COLLECTED MATERIAL.

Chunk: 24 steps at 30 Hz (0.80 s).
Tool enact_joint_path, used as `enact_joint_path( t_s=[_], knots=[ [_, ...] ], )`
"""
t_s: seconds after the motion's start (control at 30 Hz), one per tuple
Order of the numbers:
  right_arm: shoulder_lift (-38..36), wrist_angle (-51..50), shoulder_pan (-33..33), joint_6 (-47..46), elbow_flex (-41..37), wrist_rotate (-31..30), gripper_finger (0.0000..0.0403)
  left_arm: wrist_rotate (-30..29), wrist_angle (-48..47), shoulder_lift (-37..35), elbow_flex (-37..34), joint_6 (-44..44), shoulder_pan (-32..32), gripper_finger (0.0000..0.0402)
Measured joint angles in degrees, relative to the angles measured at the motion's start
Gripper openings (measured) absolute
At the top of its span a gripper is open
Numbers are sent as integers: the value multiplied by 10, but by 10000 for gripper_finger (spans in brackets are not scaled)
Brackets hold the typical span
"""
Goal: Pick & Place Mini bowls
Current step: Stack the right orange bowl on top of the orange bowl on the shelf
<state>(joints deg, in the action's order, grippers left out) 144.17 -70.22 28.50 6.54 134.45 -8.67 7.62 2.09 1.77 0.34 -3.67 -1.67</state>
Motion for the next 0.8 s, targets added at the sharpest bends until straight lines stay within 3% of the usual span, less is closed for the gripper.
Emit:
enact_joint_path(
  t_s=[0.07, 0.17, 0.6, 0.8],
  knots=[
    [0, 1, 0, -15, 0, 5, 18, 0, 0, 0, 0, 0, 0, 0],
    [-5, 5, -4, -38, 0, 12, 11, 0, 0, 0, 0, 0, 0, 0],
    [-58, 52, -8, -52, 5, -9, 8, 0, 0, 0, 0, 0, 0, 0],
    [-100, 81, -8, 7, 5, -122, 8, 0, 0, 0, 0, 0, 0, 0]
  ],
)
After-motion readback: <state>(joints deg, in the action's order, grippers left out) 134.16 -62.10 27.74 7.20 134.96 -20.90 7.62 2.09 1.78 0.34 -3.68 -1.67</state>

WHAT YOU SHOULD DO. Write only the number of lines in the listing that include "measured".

ANSWER FOR THE TASK. 2